__REQUIREMENT__: Up to and including the line that contains "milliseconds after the", write out each line of the material from its first line, exactly.

__EXERCISE DATA__:

###

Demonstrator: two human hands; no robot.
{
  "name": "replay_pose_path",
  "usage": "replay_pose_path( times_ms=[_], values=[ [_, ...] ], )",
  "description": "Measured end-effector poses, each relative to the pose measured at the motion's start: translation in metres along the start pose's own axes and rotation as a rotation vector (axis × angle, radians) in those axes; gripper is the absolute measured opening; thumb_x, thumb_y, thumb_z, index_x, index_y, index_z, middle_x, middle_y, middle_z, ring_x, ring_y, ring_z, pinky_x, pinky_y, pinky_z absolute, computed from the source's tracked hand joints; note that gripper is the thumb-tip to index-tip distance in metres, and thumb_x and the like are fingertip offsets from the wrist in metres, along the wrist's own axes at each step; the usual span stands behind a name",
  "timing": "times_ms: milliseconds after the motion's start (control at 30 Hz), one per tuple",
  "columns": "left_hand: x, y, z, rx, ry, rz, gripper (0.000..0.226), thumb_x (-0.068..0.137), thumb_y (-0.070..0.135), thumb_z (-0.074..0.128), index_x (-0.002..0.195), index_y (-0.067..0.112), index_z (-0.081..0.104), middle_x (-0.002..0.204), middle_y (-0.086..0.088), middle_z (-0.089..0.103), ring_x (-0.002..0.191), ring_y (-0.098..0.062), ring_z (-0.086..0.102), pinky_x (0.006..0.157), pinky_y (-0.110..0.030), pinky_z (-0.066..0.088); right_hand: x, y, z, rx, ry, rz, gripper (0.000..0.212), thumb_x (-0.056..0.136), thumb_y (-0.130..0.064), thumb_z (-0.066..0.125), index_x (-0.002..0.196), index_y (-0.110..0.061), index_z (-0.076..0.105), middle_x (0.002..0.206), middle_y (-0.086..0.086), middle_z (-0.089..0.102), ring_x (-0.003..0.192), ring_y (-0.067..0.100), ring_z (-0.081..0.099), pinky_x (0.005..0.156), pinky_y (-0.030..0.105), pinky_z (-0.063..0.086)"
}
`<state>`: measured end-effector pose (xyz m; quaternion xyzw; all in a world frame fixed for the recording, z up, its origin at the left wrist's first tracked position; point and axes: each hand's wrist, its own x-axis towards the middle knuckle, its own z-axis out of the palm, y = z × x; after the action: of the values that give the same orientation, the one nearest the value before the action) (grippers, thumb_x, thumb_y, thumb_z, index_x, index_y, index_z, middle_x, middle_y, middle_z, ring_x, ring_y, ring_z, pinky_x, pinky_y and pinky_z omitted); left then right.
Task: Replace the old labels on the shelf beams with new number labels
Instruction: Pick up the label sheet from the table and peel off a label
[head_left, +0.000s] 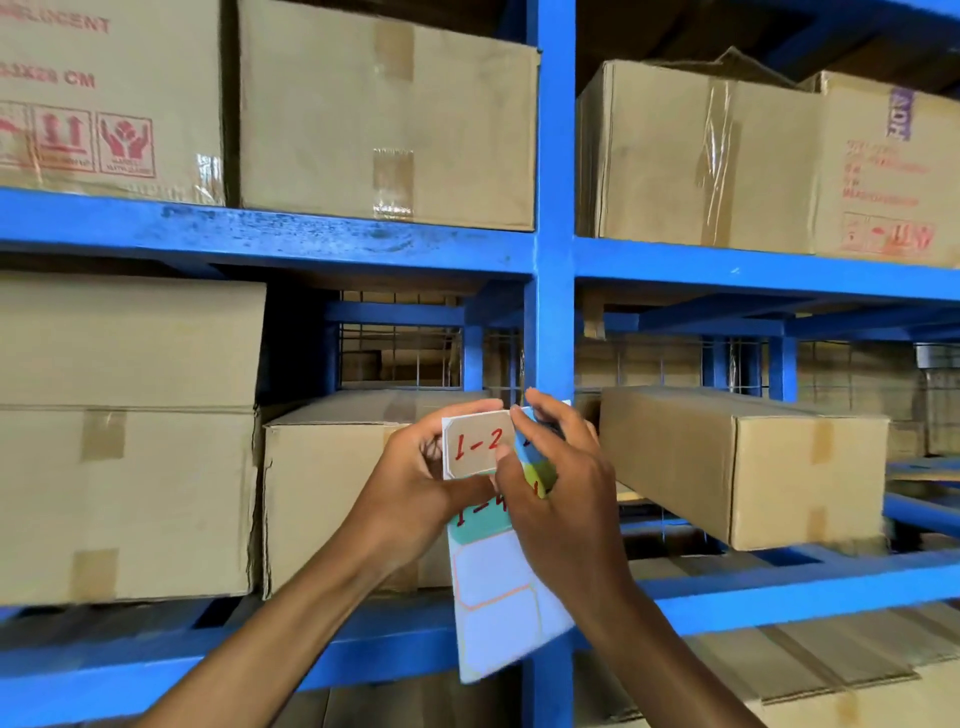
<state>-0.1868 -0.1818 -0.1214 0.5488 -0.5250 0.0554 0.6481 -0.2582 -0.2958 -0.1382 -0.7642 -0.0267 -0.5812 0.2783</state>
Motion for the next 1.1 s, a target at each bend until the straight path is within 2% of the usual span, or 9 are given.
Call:
replay_pose_path(
  times_ms=[67,167,433,533,633,767,867,967,1100],
  values=[
    [0.001,-0.002,-0.002,0.007,0.008,-0.011,0.054,0.070,-0.009,0.072,0.099,0.035,0.067,0.095,0.013,0.073,0.089,-0.004,0.067,0.064,-0.016,0.053,-0.001,0.002,0.000,0.011,-0.003,0.003,0.037,0.088,-0.020,0.056,0.125,-0.016,0.057,0.138,-0.006,0.046,0.121,0.004,0.044,0.088,0.009,0.044],
    [0.002,-0.003,-0.002,0.024,0.016,-0.021,0.055,0.070,-0.010,0.072,0.096,0.038,0.067,0.095,0.015,0.072,0.090,-0.004,0.066,0.063,-0.017,0.054,0.001,0.004,0.000,0.018,0.008,-0.004,0.038,0.088,-0.022,0.059,0.125,-0.017,0.056,0.134,-0.005,0.049,0.118,0.007,0.049,0.088,0.022,0.054],
    [0.003,0.001,-0.001,0.030,0.066,-0.018,0.049,0.072,-0.008,0.072,0.097,0.033,0.066,0.091,0.011,0.070,0.085,-0.002,0.064,0.062,-0.019,0.054,0.004,0.003,0.003,0.043,0.088,-0.063,0.027,0.084,-0.015,0.065,0.111,-0.012,0.064,0.117,-0.003,0.059,0.105,0.009,0.057,0.085,0.018,0.051],
    [0.003,0.003,-0.004,0.013,0.073,-0.025,0.049,0.071,-0.010,0.072,0.100,0.029,0.065,0.090,0.008,0.070,0.082,-0.003,0.065,0.061,-0.020,0.054,0.008,0.002,0.003,0.076,0.066,-0.045,0.026,0.084,-0.016,0.065,0.109,-0.014,0.063,0.115,-0.007,0.056,0.104,0.006,0.056,0.085,0.016,0.049],
    [0.002,0.005,-0.009,-0.031,0.095,-0.051,0.048,0.070,-0.007,0.073,0.103,0.026,0.065,0.088,0.005,0.072,0.081,-0.007,0.067,0.062,-0.024,0.057,0.012,0.002,0.001,0.145,-0.009,-0.024,0.029,0.084,-0.020,0.065,0.113,-0.016,0.061,0.112,-0.011,0.053,0.102,0.003,0.057,0.079,0.010,0.051],
    [0.002,0.005,-0.015,-0.122,0.144,-0.098,0.041,0.072,0.001,0.073,0.107,0.019,0.064,0.098,-0.008,0.074,0.086,-0.023,0.070,0.071,-0.037,0.059,0.009,0.006,-0.002,0.233,-0.034,-0.039,0.026,0.085,-0.019,0.065,0.110,-0.015,0.064,0.109,-0.013,0.054,0.105,0.001,0.058,0.067,0.014,0.056],
    [0.001,0.005,-0.015,-0.207,0.178,-0.129,0.030,0.078,0.003,0.069,0.106,0.012,0.064,0.099,-0.013,0.074,0.084,-0.030,0.071,0.070,-0.038,0.060,0.005,0.008,0.002,0.196,-0.028,-0.031,0.028,0.086,-0.021,0.065,0.113,-0.014,0.063,0.112,-0.012,0.053,0.109,0.009,0.058,0.071,0.025,0.059],
    [0.000,0.005,-0.012,-0.212,0.208,-0.162,0.019,0.085,0.011,0.065,0.103,0.015,0.067,0.098,-0.013,0.074,0.084,-0.031,0.071,0.075,-0.043,0.058,0.002,0.008,0.004,0.127,-0.036,-0.048,0.031,0.087,-0.022,0.063,0.118,-0.014,0.061,0.116,-0.011,0.052,0.112,0.015,0.057,0.078,0.035,0.059],
    [-0.001,0.008,-0.009,-0.205,0.269,-0.146,0.009,0.086,0.017,0.063,0.095,0.017,0.066,0.089,-0.010,0.076,0.077,-0.028,0.072,0.062,-0.035,0.060,-0.002,0.005,0.003,0.013,-0.005,-0.086,0.030,0.087,-0.028,0.062,0.113,-0.013,0.063,0.106,-0.011,0.050,0.103,0.010,0.058,0.068,0.024,0.059]
  ],
)
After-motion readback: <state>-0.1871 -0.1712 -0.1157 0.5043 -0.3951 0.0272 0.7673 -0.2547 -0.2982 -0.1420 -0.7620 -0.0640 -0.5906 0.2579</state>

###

__RESULT OF THE TASK__:
Demonstrator: two human hands; no robot.
{
  "name": "replay_pose_path",
  "usage": "replay_pose_path( times_ms=[_], values=[ [_, ...] ], )",
  "description": "Measured end-effector poses, each relative to the pose measured at the motion's start: translation in metres along the start pose's own axes and rotation as a rotation vector (axis × angle, radians) in those axes; gripper is the absolute measured opening; thumb_x, thumb_y, thumb_z, index_x, index_y, index_z, middle_x, middle_y, middle_z, ring_x, ring_y, ring_z, pinky_x, pinky_y, pinky_z absolute, computed from the source's tracked hand joints; note that gripper is the thumb-tip to index-tip distance in metres, and thumb_x and the like are fingertip offsets from the wrist in metres, along the wrist's own axes at each step; the usual span stands behind a name",
  "timing": "times_ms: milliseconds after the motion's start (control at 30 Hz), one per tuple",

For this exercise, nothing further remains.